One-Page Concept Map
┌─────────────────────────────────────────────────────────────────────────┐
│ TRANSFORMER FORWARD PASS │
│ │
│ Input -> Attention -> MLP -> ... -> Logits │
│ │ │
│ v │
│ (Hypothesis) attention weights can be interpreted as │
│ entropy-regularized transport plans │
│ │
└─────────────────────────────────────────────────────────────────────────┘
SAE intervention point: residual stream h_L
h_L -> SAE -> h_hat_L
| |
| +-- Reconstruction metrics (Observed): R2, cosine, MSE
|
+-- Behavioral metric (Observed): CE_rec after patching
Candidate bridge (Hypothesis):
geometry-aware sensitivity at layer L predicts CE drift
Three Spaces (What We Mean)
1. Activation (primal) space
- Object: hidden vectors $h_L$.
- Typical metric: Euclidean error $|h_L-\hat h_L|^2$.
- Used by: standard SAE reconstruction objectives.
2. Probability-sensitive space
- Object: downstream predictive behavior.
- Typical local metric: pullback of output Fisher through downstream map.
- Candidate link to behavior: CE sensitivity to perturbation direction.
3. Attention-plan space (optional second-wave)

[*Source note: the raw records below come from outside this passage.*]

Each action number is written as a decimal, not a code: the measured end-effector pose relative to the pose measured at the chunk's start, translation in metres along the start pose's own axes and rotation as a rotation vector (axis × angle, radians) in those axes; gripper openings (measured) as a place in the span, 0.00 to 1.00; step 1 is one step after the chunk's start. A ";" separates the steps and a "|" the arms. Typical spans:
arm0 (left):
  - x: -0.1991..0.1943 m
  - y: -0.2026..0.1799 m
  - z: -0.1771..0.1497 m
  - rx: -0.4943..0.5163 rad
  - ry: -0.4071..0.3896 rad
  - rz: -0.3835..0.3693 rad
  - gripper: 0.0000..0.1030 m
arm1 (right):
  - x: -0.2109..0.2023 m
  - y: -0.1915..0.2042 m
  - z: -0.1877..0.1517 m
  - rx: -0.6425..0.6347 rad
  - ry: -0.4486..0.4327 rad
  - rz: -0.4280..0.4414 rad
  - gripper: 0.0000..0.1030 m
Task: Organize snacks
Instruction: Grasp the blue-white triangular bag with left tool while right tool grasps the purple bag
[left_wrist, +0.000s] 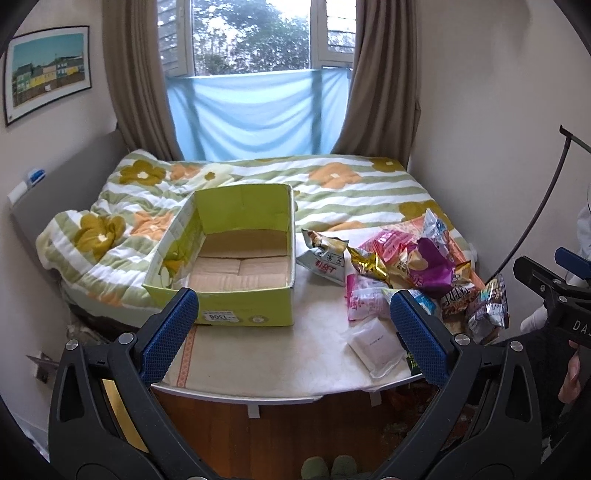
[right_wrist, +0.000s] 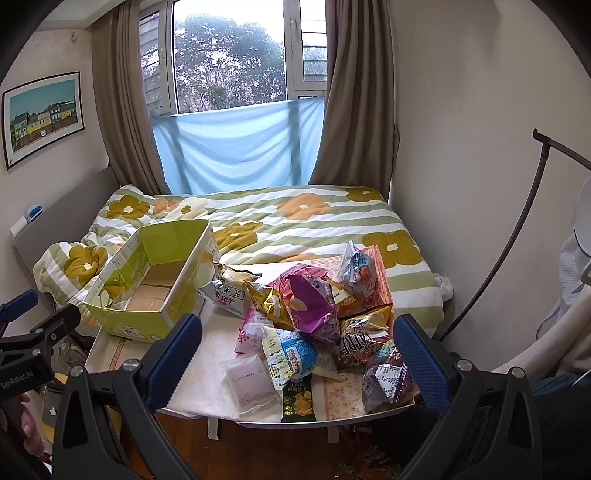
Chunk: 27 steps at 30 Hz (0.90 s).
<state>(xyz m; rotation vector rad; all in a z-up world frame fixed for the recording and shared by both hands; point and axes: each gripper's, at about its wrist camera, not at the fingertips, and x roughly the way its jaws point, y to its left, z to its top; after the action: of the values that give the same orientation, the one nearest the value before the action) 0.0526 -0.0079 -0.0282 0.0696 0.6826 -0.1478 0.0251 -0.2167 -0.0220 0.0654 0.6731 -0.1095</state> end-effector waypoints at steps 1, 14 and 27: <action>0.007 -0.002 -0.002 0.011 0.019 -0.016 1.00 | 0.004 -0.002 -0.002 0.003 0.014 -0.003 1.00; 0.118 -0.051 -0.032 0.058 0.256 -0.196 1.00 | 0.080 -0.047 -0.013 0.006 0.138 0.001 1.00; 0.216 -0.138 -0.048 -0.025 0.439 -0.332 0.99 | 0.202 -0.068 0.013 -0.033 0.344 0.237 1.00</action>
<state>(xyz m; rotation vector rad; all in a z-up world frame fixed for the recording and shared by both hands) 0.1664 -0.1633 -0.2042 -0.0386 1.1322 -0.4518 0.1813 -0.3019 -0.1397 0.1339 1.0043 0.1442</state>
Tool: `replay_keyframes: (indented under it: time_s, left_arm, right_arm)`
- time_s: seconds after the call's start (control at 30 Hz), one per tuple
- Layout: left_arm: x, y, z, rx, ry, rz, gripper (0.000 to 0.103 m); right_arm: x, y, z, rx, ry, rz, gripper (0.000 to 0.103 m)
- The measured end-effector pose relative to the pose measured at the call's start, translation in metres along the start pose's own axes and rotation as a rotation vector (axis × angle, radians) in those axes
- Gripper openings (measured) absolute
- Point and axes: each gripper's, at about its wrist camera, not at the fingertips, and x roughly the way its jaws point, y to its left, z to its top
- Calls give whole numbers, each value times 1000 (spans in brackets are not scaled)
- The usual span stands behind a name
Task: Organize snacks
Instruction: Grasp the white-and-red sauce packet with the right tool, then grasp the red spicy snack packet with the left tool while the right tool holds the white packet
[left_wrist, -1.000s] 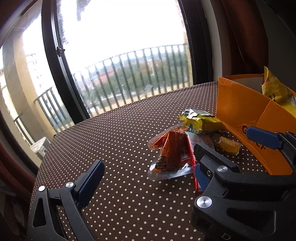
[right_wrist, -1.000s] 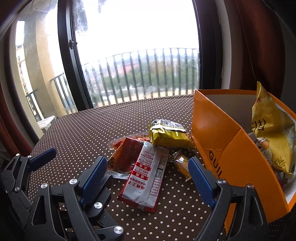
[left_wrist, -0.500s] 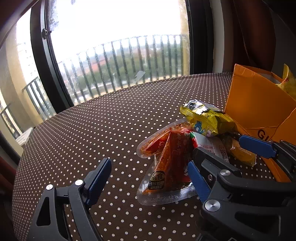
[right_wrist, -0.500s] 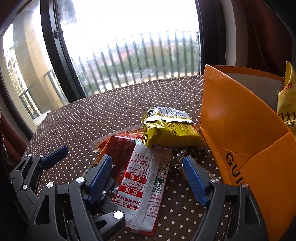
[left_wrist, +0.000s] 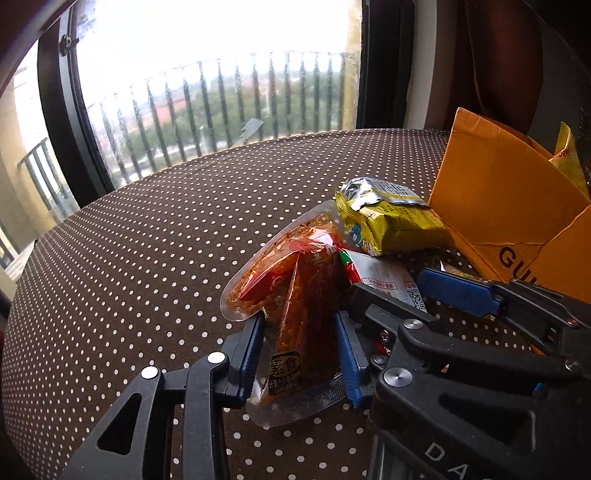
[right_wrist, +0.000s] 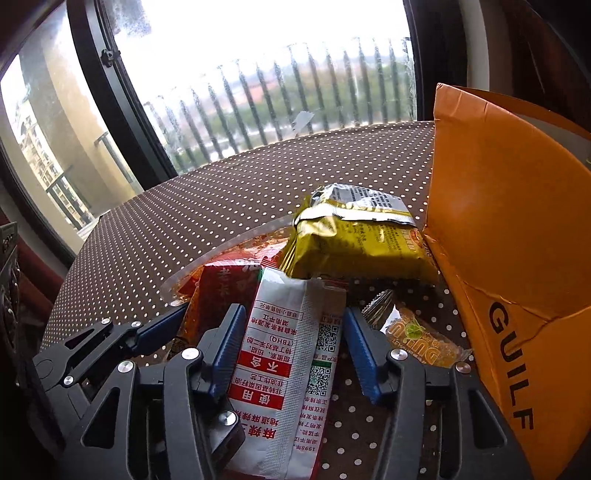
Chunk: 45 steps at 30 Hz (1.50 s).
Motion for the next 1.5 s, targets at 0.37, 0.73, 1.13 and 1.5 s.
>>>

- Object: attention matrices before/after patching.
- Candidate diagnostics: per-head plan divergence (KL/JS).
- Role: mechanism probe, not required for first-pass paper claim.
Core Observed Pattern
Observed in current budgeted regime:
- Mid-layer, fixed low $k$: larger model can have higher $R^2$ and lower $CE_{rec}$.

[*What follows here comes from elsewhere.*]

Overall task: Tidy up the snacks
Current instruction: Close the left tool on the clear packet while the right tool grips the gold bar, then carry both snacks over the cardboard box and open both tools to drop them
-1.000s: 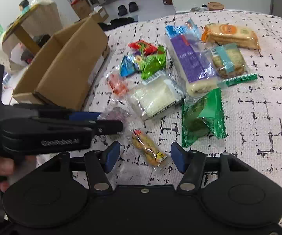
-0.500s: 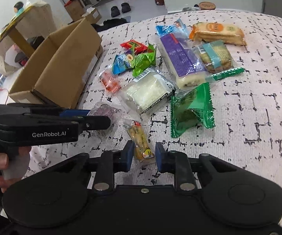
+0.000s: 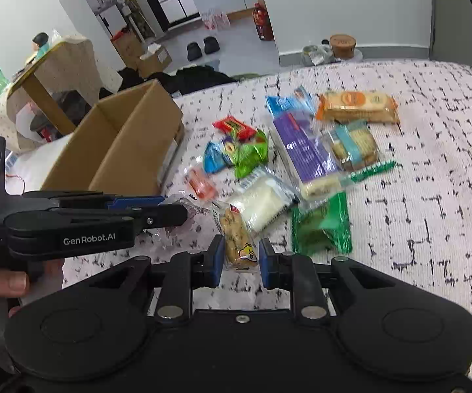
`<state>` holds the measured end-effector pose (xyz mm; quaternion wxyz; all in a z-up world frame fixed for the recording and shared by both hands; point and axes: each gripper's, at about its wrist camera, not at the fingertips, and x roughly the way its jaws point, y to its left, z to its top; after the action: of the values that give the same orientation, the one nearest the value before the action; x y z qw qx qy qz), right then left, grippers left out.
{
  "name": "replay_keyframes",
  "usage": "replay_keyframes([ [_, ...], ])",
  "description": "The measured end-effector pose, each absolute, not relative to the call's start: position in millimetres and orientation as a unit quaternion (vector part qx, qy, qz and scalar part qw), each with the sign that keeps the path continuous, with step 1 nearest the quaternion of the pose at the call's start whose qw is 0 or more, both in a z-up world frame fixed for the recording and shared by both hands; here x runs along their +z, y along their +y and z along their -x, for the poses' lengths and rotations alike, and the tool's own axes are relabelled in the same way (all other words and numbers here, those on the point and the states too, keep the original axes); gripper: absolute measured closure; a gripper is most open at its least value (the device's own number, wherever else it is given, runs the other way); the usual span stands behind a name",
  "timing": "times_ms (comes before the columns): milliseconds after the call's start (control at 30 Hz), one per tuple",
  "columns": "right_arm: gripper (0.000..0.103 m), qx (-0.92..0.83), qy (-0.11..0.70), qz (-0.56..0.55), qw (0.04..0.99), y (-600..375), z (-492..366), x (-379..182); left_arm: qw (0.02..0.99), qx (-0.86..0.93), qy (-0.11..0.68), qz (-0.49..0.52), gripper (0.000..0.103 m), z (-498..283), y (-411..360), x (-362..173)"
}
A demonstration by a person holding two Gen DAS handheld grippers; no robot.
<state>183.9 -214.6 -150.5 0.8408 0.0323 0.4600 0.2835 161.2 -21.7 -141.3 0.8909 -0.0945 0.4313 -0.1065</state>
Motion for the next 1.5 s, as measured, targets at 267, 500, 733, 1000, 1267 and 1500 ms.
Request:
replay_keyframes([
  [267,0.081,0.282,0.446,-0.052,0.848,-207,-189,-140,0.905,-0.111,0.4,0.096,0.075,-156,-16,-117],
  [500,0.081,0.288,0.428,-0.066,0.854,-198,-197,-125,0.921,-0.1,0.364,0.099,0.075,-154,-3,-89],
  [733,0.081,0.306,0.411,-0.077,0.855,-179,-204,-112,0.931,-0.073,0.339,0.113,0.075,-153,23,-68],
  [1000,0.081,0.333,0.401,-0.081,0.85,-147,-209,-105,0.936,-0.028,0.331,0.12,0.075,-145,56,-60],
  [1267,0.081,0.36,0.402,-0.081,0.838,-115,-212,-104,0.932,0.027,0.336,0.136,0.075,-135,93,-66],
  [1500,0.081,0.38,0.409,-0.078,0.826,-91,-211,-109,0.924,0.067,0.346,0.151,0.075,-126,118,-76],
])
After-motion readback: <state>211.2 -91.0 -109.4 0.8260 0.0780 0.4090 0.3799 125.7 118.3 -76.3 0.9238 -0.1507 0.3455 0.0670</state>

- This means reconstruction quality and behavioral preservation can diverge.
What is not observed yet:
- Whether this persists after stronger low-$k$ convergence checks.
- Whether pullback/Fisher metrics explain the residual gap.
Decision Tree (Execution-First)
START
|
+--> Test A: low-k token sweep (10M/50M/100M, both models)
| |
| +--> gap shrinks to ~0 with uncertainty -> optimization-dominant story
| |
| +--> residual gap remains -> continue mechanism tests
|
+--> Test B: sensitivity-weighted distortion vs R2
| |
| +--> SWD outpredicts R2 for CE -> geometry-aware support
| |
| +--> no gain -> revisit hypotheses
|
+--> Test C (optional second wave): pullback/Fisher and MI critics
Rate-Distortion-Geometry (Calibrated Framing)
rate (bits/token) <-> distortion (behavior) <-> metric choice
Key point:
The measured rate-distortion curve depends on the distortion geometry.
Interpretation:
- In Euclidean distortion, SAE may look better than behavior suggests.
- In sensitivity-weighted distortion, ranking may align better with CE.
- This is exactly what the experiments should test.
Operational Definition (Single Gap Definition)
Use one primary proxy-gap statistic: $$ \text{Gap}(L,k,T)=(R^2_{big}-R^2_{small})-(CE_{rec,big}-CE_{rec,small}). $$
And one sign mismatch indicator: $$ I_{\text{mismatch}}=\mathbf{1}[\Delta R^2>0 \land \Delta CE_{rec}<0]. $$
No alternate definition unless explicitly marked secondary.
Key Equations (Reference)
Attention softmax
$$ A_{ij}=\frac{\exp(q_i^\top k_j/\tau)}{\sum_\ell \exp(q_i^\top k_\ell/\tau)} $$
Output Fisher for categorical distribution
$$ F_{out}=\operatorname{diag}(p)-pp^\top $$
Pullback metric (ideal form)
$$ G_L=J_L^\top F_{out}J_L $$
Sensitivity-weighted distortion (first-pass tractable proxy)
$$ SWD_L=\mathbb{E}[(g_L^\top(h_L-\hat h_L))^2],\quad g_L=\nabla_{h_L}\mathcal L_{CE} $$
Practical Takeaway
Strong claim today:
- behavior-aware evaluation is necessary in low-$k$ mid-layer regimes.
Conditional claim to test next:
- geometry-aware metrics provide consistent predictive lift over Euclidean reconstruction metrics.